Take each line of the data that contains the string "plastic" and copy it.

(AVAILABLE DATA begins)

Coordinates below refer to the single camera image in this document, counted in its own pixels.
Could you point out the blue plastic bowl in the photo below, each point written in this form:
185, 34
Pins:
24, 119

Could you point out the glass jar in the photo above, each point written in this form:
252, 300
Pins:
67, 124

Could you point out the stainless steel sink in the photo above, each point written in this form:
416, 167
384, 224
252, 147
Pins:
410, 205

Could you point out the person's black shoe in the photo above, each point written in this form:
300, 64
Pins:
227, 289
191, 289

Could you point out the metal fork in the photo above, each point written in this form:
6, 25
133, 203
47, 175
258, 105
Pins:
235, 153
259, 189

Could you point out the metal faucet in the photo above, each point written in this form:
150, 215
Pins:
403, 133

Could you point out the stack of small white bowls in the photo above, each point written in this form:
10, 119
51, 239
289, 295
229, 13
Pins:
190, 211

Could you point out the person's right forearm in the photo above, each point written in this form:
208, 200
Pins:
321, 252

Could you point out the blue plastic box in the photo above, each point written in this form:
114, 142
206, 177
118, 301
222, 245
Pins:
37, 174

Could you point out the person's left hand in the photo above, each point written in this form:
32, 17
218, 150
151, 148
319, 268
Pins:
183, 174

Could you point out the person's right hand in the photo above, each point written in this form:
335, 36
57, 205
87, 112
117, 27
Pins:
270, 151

(AVAILABLE DATA ends)

RESPONSE:
Could you point out the blue plastic bowl in the photo below, each point written in this form:
Could you point out the blue plastic box in the photo above, each point written in this form:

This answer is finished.